Give back all of the data exactly, with every picture omitted.

DATASET EXCERPT =>
"""
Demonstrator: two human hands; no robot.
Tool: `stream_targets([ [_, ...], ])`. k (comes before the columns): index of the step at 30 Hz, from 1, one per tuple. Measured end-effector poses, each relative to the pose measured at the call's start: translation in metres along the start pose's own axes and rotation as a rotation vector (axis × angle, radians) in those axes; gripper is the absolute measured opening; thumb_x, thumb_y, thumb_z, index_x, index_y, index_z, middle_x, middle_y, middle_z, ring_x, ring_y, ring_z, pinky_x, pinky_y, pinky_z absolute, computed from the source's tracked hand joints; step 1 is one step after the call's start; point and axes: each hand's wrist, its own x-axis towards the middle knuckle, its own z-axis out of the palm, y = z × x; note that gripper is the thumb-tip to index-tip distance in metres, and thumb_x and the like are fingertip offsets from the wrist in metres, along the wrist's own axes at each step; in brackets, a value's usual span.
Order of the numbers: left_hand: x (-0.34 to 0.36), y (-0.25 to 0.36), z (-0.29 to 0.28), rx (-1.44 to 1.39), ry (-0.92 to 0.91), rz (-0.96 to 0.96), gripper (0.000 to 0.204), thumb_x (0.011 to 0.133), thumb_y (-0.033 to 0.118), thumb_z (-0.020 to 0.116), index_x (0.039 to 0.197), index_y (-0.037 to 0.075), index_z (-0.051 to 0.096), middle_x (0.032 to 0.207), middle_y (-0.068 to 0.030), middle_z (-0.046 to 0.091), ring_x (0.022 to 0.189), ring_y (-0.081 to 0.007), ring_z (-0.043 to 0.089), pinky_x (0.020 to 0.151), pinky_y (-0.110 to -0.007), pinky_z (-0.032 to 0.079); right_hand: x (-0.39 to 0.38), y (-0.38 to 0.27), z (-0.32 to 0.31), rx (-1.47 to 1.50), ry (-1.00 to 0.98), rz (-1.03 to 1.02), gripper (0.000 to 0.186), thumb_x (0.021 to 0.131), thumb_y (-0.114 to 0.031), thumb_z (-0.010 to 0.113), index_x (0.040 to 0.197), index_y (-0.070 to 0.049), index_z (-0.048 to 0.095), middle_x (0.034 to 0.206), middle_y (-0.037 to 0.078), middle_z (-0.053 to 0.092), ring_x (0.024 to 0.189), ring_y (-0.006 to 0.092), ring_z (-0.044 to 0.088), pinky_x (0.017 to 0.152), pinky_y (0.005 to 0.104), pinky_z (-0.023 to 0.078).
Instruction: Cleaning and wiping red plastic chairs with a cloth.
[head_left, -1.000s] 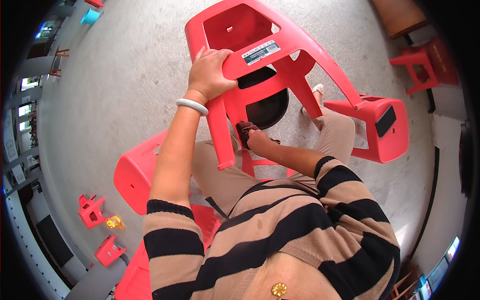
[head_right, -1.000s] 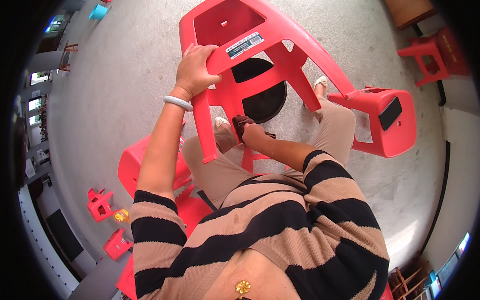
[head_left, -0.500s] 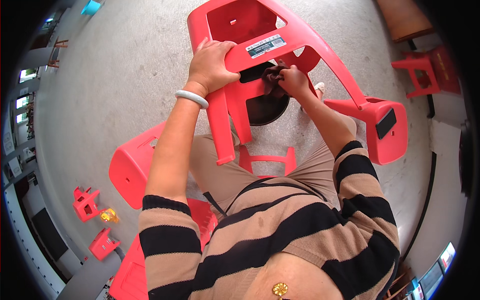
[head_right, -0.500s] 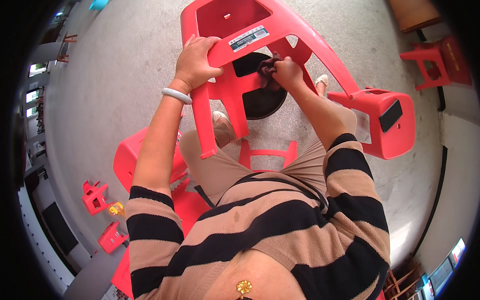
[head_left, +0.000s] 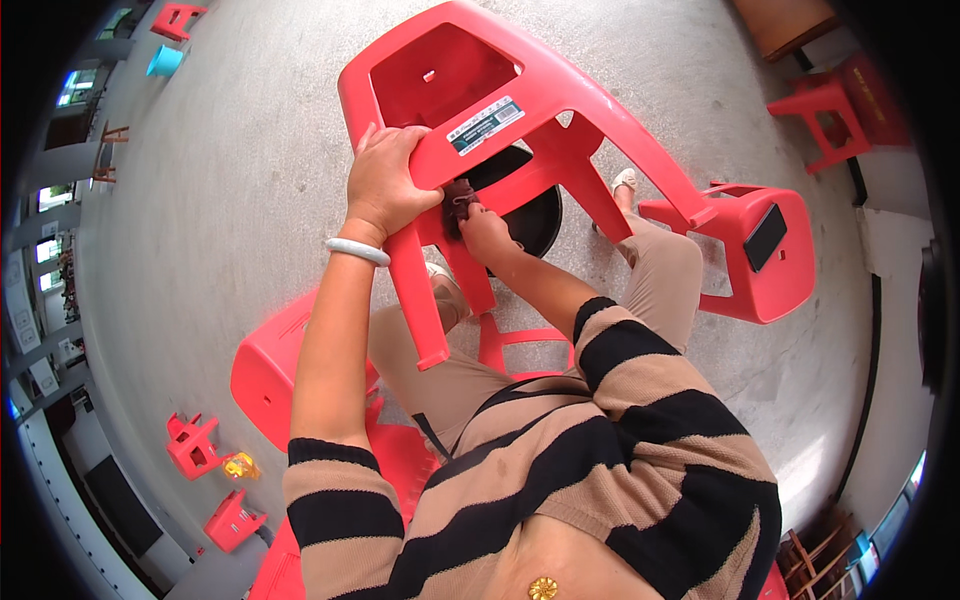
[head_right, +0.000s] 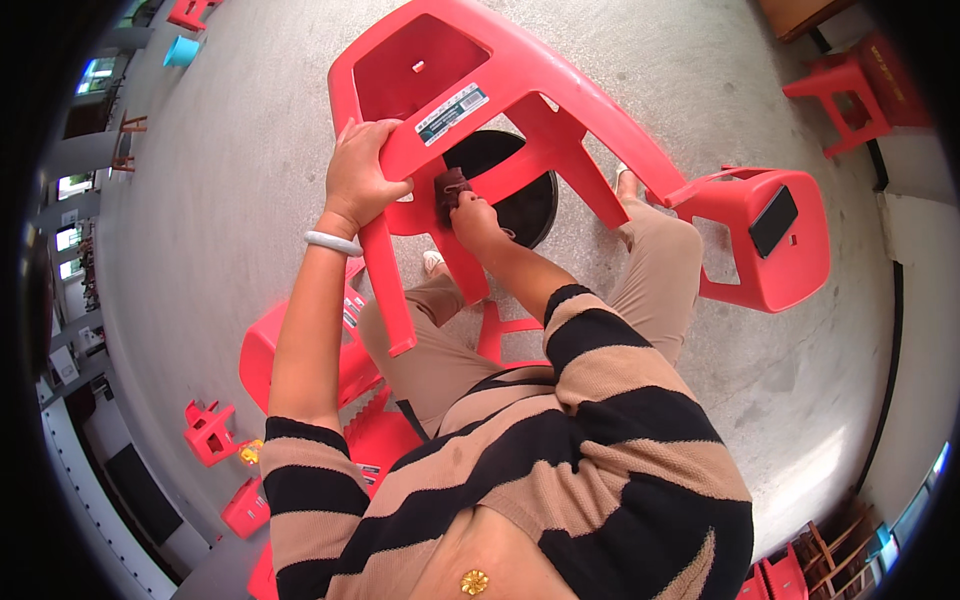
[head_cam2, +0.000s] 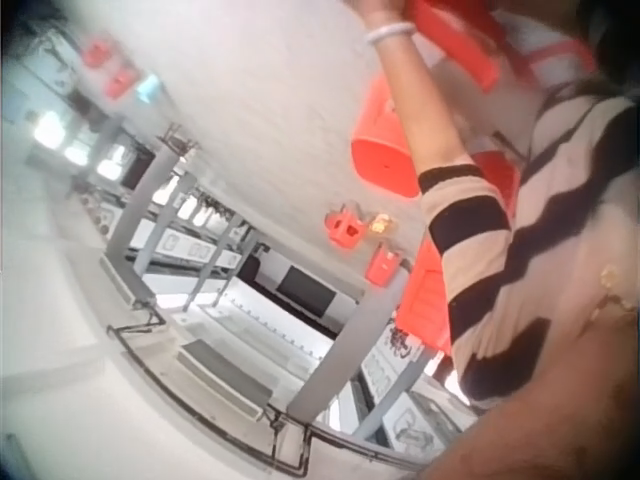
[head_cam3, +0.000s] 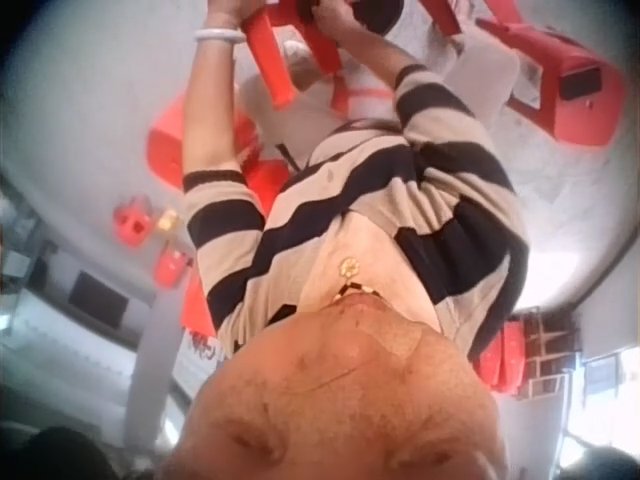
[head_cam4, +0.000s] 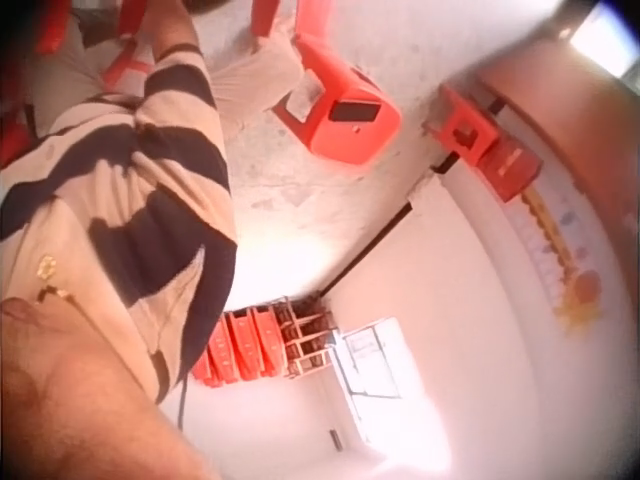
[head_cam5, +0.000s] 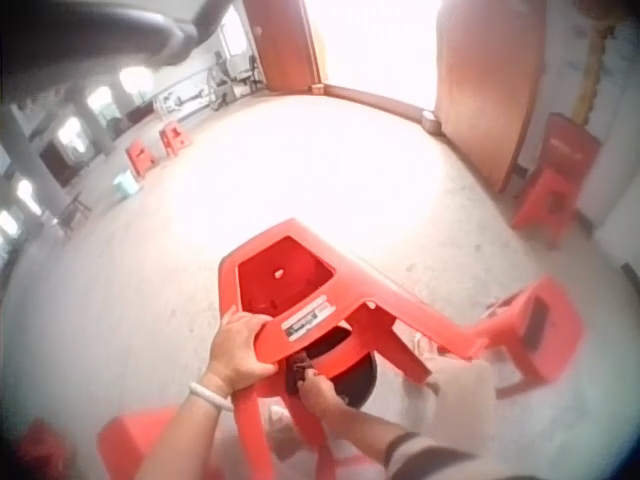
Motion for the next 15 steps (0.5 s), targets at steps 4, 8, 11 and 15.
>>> stream_targets([
  [4,-0.024,-0.015,-0.014,0.019,0.025,-0.069,0.058,0.06,0.029,0.073,0.114,0.01,0.065,0.111,-0.0105,0.069,0.115,-0.0302,0.061,0.12,-0.05,0.029,0.012,0.0,-0.016,0.182,-0.048,0.084,0.032,0.094,-0.025,0.058,0.11,0.002,0.066,0.114,0.023,0.065,0.097,0.0367,0.07,0.08,0.0448,0.06],
  [8,-0.022,-0.017,-0.007,0.01,0.009,-0.062,0.057,0.06,0.028,0.073,0.114,0.01,0.066,0.111,-0.0106,0.069,0.115,-0.03,0.061,0.121,-0.049,0.029,0.018,0.082,-0.022,0.227,0.185,0.363,0.026,0.094,-0.024,0.057,0.097,0.0,0.066,0.105,0.02,0.065,0.088,0.0402,0.071,0.075,0.049,0.059],
  [11,-0.027,-0.02,-0.014,-0.001,0.021,-0.07,0.057,0.06,0.028,0.072,0.114,0.01,0.066,0.111,-0.0108,0.069,0.114,-0.0304,0.061,0.121,-0.049,0.029,0.013,0.125,-0.048,-0.003,0.106,0.287,0.018,0.084,-0.017,0.066,0.096,-0.005,0.072,0.11,0.026,0.064,0.088,0.0385,0.072,0.073,0.0458,0.06],
  [15,-0.019,-0.015,-0.009,0.015,0.004,-0.038,0.06,0.061,0.026,0.073,0.118,0.008,0.064,0.114,-0.0118,0.069,0.116,-0.0311,0.061,0.121,-0.05,0.029,-0.002,0.118,-0.039,-0.003,0.105,0.4,0.019,0.08,-0.015,0.069,0.094,-0.005,0.076,0.106,0.023,0.066,0.084,0.0379,0.072,0.073,0.0444,0.06],
])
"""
THE COMPLETED TASK =>
Demonstrator: two human hands; no robot.
Tool: `stream_targets([ [_, ...], ])`. k (comes before the columns): index of the step at 30 Hz, from 1, one per tuple. Measured end-effector poses, each relative to the pose measured at the call's start: translation in metres along the start pose's own axes and rotation as a rotation vector (axis × angle, radians) in those axes; gripper is the absolute measured opening; thumb_x, thumb_y, thumb_z, index_x, index_y, index_z, middle_x, middle_y, middle_z, ring_x, ring_y, ring_z, pinky_x, pinky_y, pinky_z absolute, computed from the source's tracked hand joints; step 1 is one step after the call's start; point and axes: each hand's wrist, its own x-axis towards the middle knuckle, its own z-axis out of the palm, y = z × x; note that gripper is the thumb-tip to index-tip distance in metres, and thumb_x and the like are fingertip offsets from the wrist in metres, along the wrist's own axes at each step; in brackets, a value's usual span.
Order of the numbers: left_hand: x (-0.34 to 0.36), y (-0.25 to 0.36), z (-0.29 to 0.28), rx (-1.44 to 1.39), ry (-0.92 to 0.91), rz (-0.96 to 0.96), gripper (0.000 to 0.204), thumb_x (0.011 to 0.133), thumb_y (-0.033 to 0.118), thumb_z (-0.020 to 0.116), index_x (0.039 to 0.197), index_y (-0.037 to 0.075), index_z (-0.051 to 0.096), middle_x (0.032 to 0.207), middle_y (-0.068 to 0.030), middle_z (-0.046 to 0.091), ring_x (0.022 to 0.189), ring_y (-0.081 to 0.007), ring_z (-0.043 to 0.089), pinky_x (0.020 to 0.151), pinky_y (-0.110 to -0.007), pinky_z (-0.032 to 0.079); right_hand: x (-0.39 to 0.38), y (-0.38 to 0.27), z (-0.32 to 0.31), rx (-1.47 to 1.50), ry (-1.00 to 0.98), rz (-1.03 to 1.02), gripper (0.000 to 0.186), thumb_x (0.021 to 0.131), thumb_y (-0.114 to 0.031), thumb_z (-0.010 to 0.113), index_x (0.040 to 0.197), index_y (-0.070 to 0.049), index_z (-0.048 to 0.095), middle_x (0.034 to 0.206), middle_y (-0.037 to 0.078), middle_z (-0.053 to 0.092), ring_x (0.024 to 0.189), ring_y (-0.006 to 0.092), ring_z (-0.044 to 0.088), pinky_x (0.017 to 0.152), pinky_y (0.005 to 0.104), pinky_z (-0.023 to 0.078).
Instruction: Cleaning and wiping red plastic chairs with a cloth.
[head_left, -1.000s] 
[head_right, -1.000s] 
[head_left, -0.500s] 
[head_right, -0.500s] 
[head_left, +0.000s] 
[head_right, +0.000s] 
[head_cam2, +0.000s] 
[head_cam3, +0.000s] 
[head_cam4, +0.000s] 
[head_cam5, +0.000s] 
Motion for the next 15 steps (0.5 s), targets at steps 4, 8, 11 and 15.
>>> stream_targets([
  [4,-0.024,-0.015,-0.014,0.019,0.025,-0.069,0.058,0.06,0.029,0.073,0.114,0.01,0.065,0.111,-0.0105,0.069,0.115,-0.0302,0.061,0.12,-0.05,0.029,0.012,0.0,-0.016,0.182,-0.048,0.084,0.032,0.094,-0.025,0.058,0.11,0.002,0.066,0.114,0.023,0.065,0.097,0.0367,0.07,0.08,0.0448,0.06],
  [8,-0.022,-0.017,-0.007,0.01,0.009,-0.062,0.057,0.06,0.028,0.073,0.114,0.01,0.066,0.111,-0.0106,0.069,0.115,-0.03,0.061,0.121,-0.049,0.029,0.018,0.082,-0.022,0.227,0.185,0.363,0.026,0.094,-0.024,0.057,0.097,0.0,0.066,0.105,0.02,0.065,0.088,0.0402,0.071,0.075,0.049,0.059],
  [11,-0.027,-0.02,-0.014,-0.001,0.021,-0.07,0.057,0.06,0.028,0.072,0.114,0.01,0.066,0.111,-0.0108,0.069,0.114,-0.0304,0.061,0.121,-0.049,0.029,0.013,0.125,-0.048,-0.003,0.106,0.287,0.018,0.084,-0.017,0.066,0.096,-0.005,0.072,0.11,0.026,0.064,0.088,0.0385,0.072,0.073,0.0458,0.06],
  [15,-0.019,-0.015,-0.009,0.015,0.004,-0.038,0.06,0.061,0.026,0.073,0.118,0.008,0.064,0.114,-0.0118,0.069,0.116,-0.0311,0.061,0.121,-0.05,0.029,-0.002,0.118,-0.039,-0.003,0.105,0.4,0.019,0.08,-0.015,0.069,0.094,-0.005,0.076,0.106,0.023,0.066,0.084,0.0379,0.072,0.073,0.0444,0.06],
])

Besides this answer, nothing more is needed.